Content starts
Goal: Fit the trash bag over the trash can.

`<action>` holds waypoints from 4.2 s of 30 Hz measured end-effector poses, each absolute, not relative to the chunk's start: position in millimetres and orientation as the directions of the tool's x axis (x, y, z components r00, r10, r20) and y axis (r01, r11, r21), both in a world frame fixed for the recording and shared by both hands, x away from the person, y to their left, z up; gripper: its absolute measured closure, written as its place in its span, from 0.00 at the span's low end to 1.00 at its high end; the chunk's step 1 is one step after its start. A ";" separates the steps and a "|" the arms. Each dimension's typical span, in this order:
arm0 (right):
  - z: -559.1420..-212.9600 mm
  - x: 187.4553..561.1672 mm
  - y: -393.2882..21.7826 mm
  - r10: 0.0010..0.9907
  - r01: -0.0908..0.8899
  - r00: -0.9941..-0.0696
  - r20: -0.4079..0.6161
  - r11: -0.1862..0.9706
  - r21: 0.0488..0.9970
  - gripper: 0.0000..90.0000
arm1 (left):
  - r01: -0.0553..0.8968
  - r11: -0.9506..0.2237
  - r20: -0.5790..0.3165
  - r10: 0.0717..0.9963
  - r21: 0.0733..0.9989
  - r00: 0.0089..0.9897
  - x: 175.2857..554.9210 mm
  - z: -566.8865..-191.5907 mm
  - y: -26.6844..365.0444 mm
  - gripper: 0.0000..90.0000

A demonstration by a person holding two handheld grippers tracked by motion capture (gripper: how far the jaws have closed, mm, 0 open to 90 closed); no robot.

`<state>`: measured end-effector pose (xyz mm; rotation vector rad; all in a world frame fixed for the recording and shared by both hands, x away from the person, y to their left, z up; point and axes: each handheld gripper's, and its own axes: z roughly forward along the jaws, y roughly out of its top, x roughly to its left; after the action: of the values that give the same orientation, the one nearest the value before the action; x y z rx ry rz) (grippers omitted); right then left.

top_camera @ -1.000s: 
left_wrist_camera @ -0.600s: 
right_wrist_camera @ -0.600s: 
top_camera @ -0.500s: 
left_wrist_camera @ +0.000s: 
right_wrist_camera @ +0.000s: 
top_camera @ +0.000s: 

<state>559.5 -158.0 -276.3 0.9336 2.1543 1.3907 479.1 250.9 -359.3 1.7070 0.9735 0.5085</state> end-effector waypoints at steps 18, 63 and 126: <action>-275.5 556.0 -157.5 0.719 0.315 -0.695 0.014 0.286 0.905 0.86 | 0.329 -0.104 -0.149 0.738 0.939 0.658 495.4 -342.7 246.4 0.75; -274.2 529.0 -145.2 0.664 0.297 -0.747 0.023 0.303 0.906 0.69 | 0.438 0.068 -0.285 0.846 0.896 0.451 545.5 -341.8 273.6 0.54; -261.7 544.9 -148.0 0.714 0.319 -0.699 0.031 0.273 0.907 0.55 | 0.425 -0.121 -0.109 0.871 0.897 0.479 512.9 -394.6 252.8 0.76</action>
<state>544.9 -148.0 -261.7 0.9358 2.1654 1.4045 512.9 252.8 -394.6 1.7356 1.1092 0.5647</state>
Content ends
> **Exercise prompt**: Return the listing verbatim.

> **Exercise answer**:
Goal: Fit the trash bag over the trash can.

`<action>` holds waypoints from 4.2 s of 30 Hz measured end-effector poses, each absolute, not relative to the chunk's start: position in millimetres and orientation as the directions of the tool's x axis (x, y, z components r00, r10, r20) and y axis (r01, r11, r21), both in a world frame fixed for the recording and shared by both hands, x away from the person, y to their left, z up; gripper: its absolute measured closure, written as its place in its span, from 0.00 at the span's low end to 1.00 at its high end; the chunk's step 1 is one step after its start. A ";" separates the steps and a "|" the arms. Each dimension's typical span, in this order:
arm0 (right):
  - z: -559.1420..-212.9600 mm
  - x: 187.4553..561.1672 mm
  - y: -393.2882..21.7826 mm
  - r10: 0.0010..0.9907
  - r01: -0.0908..0.8899
  - r00: -0.9941..-0.0696
  - r20: -0.4079..0.6161
  - r11: -0.1862..0.9706
  - r21: 0.0488..0.9970
  - gripper: 0.0000..90.0000
arm1 (left):
  - r01: -0.0553..0.8968
  - r11: -0.9506..0.2237
  - r20: -0.5790..0.3165
  - r10: 0.0717..0.9963
  - r21: 0.0733..0.9989
  - r00: 0.0089..0.9897
  - x: 175.2857..554.9210 mm
  - z: -566.8865..-191.5907 mm
  - y: -26.6844..365.0444 mm
  - gripper: 0.0000..90.0000

A demonstration by a person holding two handheld grippers tracked by motion capture (gripper: how far the jaws have closed, mm, 0 open to 90 closed); no robot.

`<state>`: measured end-effector pose (xyz mm; rotation vector rad; all in a world frame fixed for the recording and shared by both hands, x away from the person, y to their left, z up; point and axes: each handheld gripper's, and its own axes: z roughly forward along the jaws, y roughly out of its top, x roughly to its left; after the action: of the values that give the same orientation, the one nearest the value before the action; x y z rx ry rz) (grippers omitted); right then left.

top_camera @ -1.000s: 
left_wrist_camera @ -0.600s: 
right_wrist_camera @ -0.600s: 
top_camera @ -0.500s: 
left_wrist_camera @ +0.000s: 
right_wrist_camera @ +0.000s: 
top_camera @ +0.000s: 

<state>559.5 -158.0 -276.3 0.9336 2.1543 1.3907 479.1 250.9 -359.3 1.7070 0.9735 0.5085</state> end-effector waypoints at steps 18, 63 and 126: <action>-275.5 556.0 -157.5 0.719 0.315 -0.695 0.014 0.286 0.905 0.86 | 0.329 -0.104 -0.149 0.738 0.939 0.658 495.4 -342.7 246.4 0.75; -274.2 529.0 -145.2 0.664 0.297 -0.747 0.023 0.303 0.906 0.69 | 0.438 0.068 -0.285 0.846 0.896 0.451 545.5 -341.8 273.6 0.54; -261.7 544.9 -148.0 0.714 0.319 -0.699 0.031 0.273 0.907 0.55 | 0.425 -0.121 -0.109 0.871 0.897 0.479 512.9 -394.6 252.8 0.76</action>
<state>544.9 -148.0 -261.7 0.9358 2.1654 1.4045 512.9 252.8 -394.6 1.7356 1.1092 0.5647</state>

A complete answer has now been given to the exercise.